Here’s the thing, the audience for Donald Trump’s latest gaffe is more the problem than the joke itself, and neither are the least bit funny.
In the (very) best light, joking about “Second Amendment people” taking out their wrath on the opposition candidate for President, is the stuff of sad sack bar stool warriors four drinks into their cups. But a crack like that, to a hall full of … Donald Trump supporters … is about as close to yelling “Fire” in a crowded theater as you can get, to use the old saw about where the line of free speech lies.
The post-mortem on this astonishingly bizarre 18-month episode in American life will require several chapters just rise and to analyze the psychology of Trump’s core supporters. It’s already been well established that these people aren’t particularly ideological. Nor are they particularly religious. Hell, they aren’t even all that Republican, other than when they’ve voted over the past 40 years they’ve pulled the lever for Republicans the majority of the time.
But what they do believe in, and what has them by the throat pretty much every waking moment of their lives are two things before all others.
- A sense of existential despair for a quality of life their parents had and they haven’t been able to achieve.
And 2. A mulish, mutated determination to do something about it this time, by god.
Several studies in recent months have noted the startling increase in the mortality rate for under-educated, middle-aged-to-older white men.
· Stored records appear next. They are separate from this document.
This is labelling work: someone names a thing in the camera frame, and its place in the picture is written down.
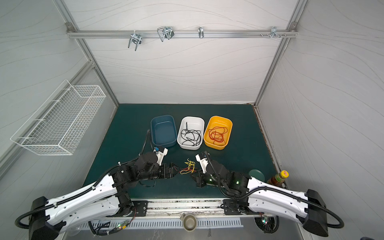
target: glass bottle
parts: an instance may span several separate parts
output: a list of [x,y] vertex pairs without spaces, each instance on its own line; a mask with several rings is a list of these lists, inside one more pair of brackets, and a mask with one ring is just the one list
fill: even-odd
[[283,170],[280,173],[277,173],[275,176],[271,177],[267,183],[276,187],[282,187],[283,182],[287,177],[289,177],[289,173],[286,170]]

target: white plastic tray
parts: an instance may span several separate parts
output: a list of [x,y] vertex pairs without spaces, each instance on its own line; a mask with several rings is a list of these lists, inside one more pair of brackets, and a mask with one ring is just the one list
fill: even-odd
[[[188,130],[197,130],[200,131],[200,143],[197,146],[193,146],[192,142],[186,141],[182,138],[181,132],[186,129],[186,124],[188,123]],[[185,117],[181,120],[180,128],[179,128],[179,134],[177,135],[177,143],[180,145],[183,149],[189,149],[189,150],[197,150],[200,148],[201,144],[203,143],[203,134],[204,134],[204,120],[202,118],[198,117]],[[185,137],[190,137],[193,139],[192,133],[188,133]]]

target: blue plastic tray
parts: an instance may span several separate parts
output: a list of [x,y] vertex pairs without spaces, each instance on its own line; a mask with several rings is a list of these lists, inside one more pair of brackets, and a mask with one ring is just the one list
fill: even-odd
[[156,146],[170,147],[176,144],[175,119],[171,115],[155,117],[151,120],[151,137]]

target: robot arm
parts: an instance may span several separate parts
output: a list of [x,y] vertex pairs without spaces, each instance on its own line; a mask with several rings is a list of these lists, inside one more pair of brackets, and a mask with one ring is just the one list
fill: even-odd
[[[40,197],[31,211],[18,217],[16,226],[29,229],[29,239],[53,240],[72,226],[97,217],[122,217],[135,209],[127,191],[140,180],[172,178],[177,174],[173,163],[162,164],[168,150],[156,147],[136,161],[107,170],[96,182],[57,198]],[[29,225],[21,219],[30,216]]]
[[[197,187],[219,187],[221,193],[230,198],[224,200],[224,204],[228,209],[235,209],[237,214],[268,212],[302,224],[305,230],[323,237],[328,236],[328,227],[344,226],[336,214],[326,209],[324,201],[314,190],[308,189],[306,193],[290,191],[247,174],[228,171],[222,164],[212,160],[207,152],[196,155],[196,160],[202,167],[191,175]],[[335,217],[339,224],[328,224],[327,213]]]

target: white wire basket
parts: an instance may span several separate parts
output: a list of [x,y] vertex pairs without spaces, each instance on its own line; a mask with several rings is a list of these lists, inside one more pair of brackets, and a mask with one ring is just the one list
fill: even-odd
[[[58,99],[51,100],[55,93]],[[65,80],[11,140],[37,155],[72,155],[104,99],[98,85],[73,86]]]
These gentlemen being essentially the only remaining demographic group among whom Trump’s poll numbers have held steady, and at unprecedented margins over a Democratic candidate. Put another way, they idolize the guy. These men are the precise sweet spot of Trump Nation. They are the crowd that packs his rallies for a sense of community and empowerment they usually only get from talk radio or their cronies at the bar … at mid-afternoon on a workday.
Alcoholism, drug addiction-related diseases, diabetes, suicide, you name it, it has spiked up among these people over the last generation, along with a general belief, shown in other surveys, that they feel — uniquely — that they have been unfairly victimized by immigration, affirmative action, globalization and conniving liberals. By contrast, mortality rates for blacks and Hispanics have declined, with both of those groups expressing generally more positive attitudes toward their standing in the world of today compared to that of their parents, 25-50 years ago.
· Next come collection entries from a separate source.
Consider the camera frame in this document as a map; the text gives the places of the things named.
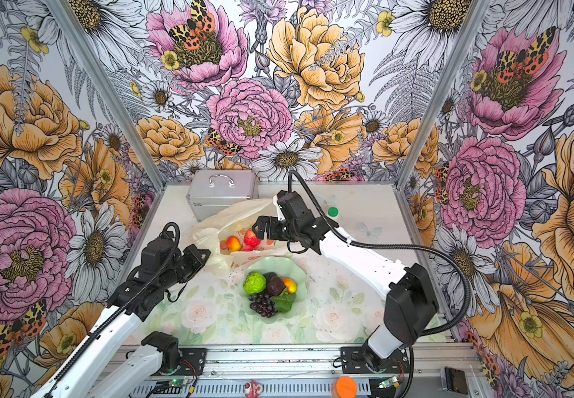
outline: metal pole
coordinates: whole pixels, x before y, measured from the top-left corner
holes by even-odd
[[[409,153],[404,159],[402,170],[398,174],[396,186],[401,189],[406,184],[410,177],[411,171],[415,168],[419,155],[422,152],[422,147],[426,144],[428,136],[431,134],[434,120],[446,96],[449,93],[449,86],[455,79],[455,75],[461,69],[461,61],[466,56],[470,46],[475,40],[475,36],[481,27],[484,15],[490,7],[491,0],[473,0],[466,13],[459,35],[455,41],[455,47],[452,49],[448,60],[442,69],[442,75],[433,90],[433,96],[428,102],[426,111],[422,116],[422,123],[419,125],[418,133],[409,148]]]
[[[101,61],[97,57],[97,53],[92,50],[92,45],[84,34],[84,28],[77,20],[68,0],[49,0],[45,1],[45,4],[53,17],[55,17],[62,32],[66,35],[69,48],[79,57],[79,61],[95,84],[96,89],[106,99],[107,107],[115,116],[119,128],[128,138],[135,155],[141,161],[143,169],[148,174],[150,181],[152,181],[155,193],[161,192],[164,188],[164,180],[143,140],[137,133],[135,125],[132,123],[132,119],[120,100],[115,87],[110,82]]]

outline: plastic bag
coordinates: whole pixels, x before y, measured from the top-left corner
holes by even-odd
[[[264,239],[253,251],[221,254],[221,240],[234,235],[243,243],[245,232],[254,225],[258,216],[277,216],[272,199],[252,199],[231,205],[195,225],[181,240],[179,247],[194,243],[199,249],[209,249],[211,255],[205,269],[219,276],[229,275],[232,268],[250,265],[261,257],[280,257],[289,253],[285,242]]]

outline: case handle
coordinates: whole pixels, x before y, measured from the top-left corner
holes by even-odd
[[[234,186],[234,180],[232,179],[232,177],[226,176],[224,174],[214,174],[214,175],[210,176],[210,178],[208,180],[210,187],[214,187],[214,182],[212,181],[212,178],[214,178],[214,177],[225,177],[225,178],[230,180],[230,187]]]

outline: fruit bowl
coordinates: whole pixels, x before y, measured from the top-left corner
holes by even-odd
[[[291,318],[299,311],[300,307],[304,305],[304,301],[307,299],[307,287],[305,286],[307,275],[305,271],[301,270],[291,259],[285,257],[264,257],[247,268],[245,275],[247,276],[251,271],[257,271],[261,274],[274,272],[278,276],[290,278],[298,285],[298,290],[296,291],[296,299],[291,305],[291,311],[275,314],[271,318],[264,318],[250,308],[250,295],[247,294],[243,287],[243,282],[241,282],[239,285],[239,295],[241,300],[243,300],[243,311],[245,311],[246,314],[256,316],[265,323],[273,323],[280,318]]]

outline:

“Deaths of despair,” is the indelible phrasing by Princeton economist Anne Case, wading through these facts overhanging the lives of white men who believe they’ve been cheated and grievously wronged by modern life.
Point being, creatures experiencing profound despair, never mind their ability to make caustic jokes at Moe’s Bar, are in effect psychological cornered, and therefore as unpredictable and potentially dangerous, to themselves and others, as any trapped animal experiencing a “do or die” level of threat.
It is also beyond obvious that this same, large, despairing group has a pathological relationship to guns, their precious Second Amendment rights being one of the very few means left to them to exert dominance in their lives. For all intents and purposes it is their primary religion.
So the problem with Trump saying what he said to his people is this: However life overwhelmed them, whether simple bad genetics or via an over-abundance of polluted role-modeling from lunkhead fathers to Hollywood “action flicks” to cheesy cop shows to their steady diet of junk information and pre-digested self-pity spooned out by the likes of talk show gurus like Mark Levin and Sean Hannity, these guys are sad, despairing soldiers of a by-gone era and a lost war.
The problem for us is they are also the type to take inordinate pride in their manly readiness to make a heroic, decisive stand against a symbol of everything that has reduced them to so little.
They’re the crowd that finds Trump’s “jokes” inspirational. And that’s why they’re not funny.